(Dataset records Opens)

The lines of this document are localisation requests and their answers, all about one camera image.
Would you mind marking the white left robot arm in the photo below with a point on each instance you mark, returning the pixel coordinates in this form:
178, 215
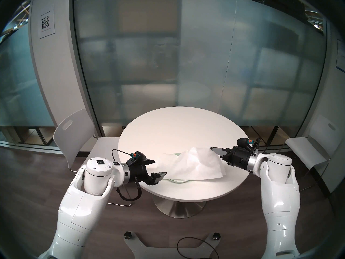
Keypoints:
78, 212

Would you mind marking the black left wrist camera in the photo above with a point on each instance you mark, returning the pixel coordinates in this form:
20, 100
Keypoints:
138, 156

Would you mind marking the metal table pedestal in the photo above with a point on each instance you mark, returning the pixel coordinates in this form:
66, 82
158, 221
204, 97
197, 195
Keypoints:
178, 208

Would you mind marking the perforated metal rack post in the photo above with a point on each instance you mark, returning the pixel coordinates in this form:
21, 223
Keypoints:
40, 137
272, 135

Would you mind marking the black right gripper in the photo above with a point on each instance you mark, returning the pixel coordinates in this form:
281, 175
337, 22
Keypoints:
238, 157

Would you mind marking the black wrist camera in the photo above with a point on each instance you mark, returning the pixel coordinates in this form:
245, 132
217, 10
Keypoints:
242, 142
138, 156

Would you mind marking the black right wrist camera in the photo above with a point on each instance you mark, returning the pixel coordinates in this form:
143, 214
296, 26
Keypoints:
242, 142

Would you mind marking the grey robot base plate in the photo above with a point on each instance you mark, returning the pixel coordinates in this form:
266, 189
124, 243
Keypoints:
137, 247

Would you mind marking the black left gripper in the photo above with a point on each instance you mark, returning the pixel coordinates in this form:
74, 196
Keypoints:
138, 173

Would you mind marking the black star knob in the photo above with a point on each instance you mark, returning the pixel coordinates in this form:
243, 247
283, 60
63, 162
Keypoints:
127, 235
216, 235

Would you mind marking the white paper napkin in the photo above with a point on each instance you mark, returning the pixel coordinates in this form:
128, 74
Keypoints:
196, 164

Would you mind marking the QR code paper sign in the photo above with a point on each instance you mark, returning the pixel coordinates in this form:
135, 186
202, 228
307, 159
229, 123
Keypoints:
46, 22

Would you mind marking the pale green plate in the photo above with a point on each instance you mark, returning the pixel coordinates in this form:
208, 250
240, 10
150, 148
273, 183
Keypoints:
179, 181

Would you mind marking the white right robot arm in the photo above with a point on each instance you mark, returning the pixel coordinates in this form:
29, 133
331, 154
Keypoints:
280, 207

(Dataset records Closes)

## What you need to do
Reproduce each line from the data that has "camera" in it.

## Exercise output
The lines of this document are localisation requests and their answers, all about one camera image.
Would you mind marking the black left wrist camera in the photo above with a point on each instance you mark, returning the pixel coordinates in this form:
Would you mind marking the black wrist camera in the photo above with a point on each instance you mark, returning the pixel coordinates in this form:
Would you mind marking the black right wrist camera in the photo above with a point on each instance you mark, returning the pixel coordinates in this form:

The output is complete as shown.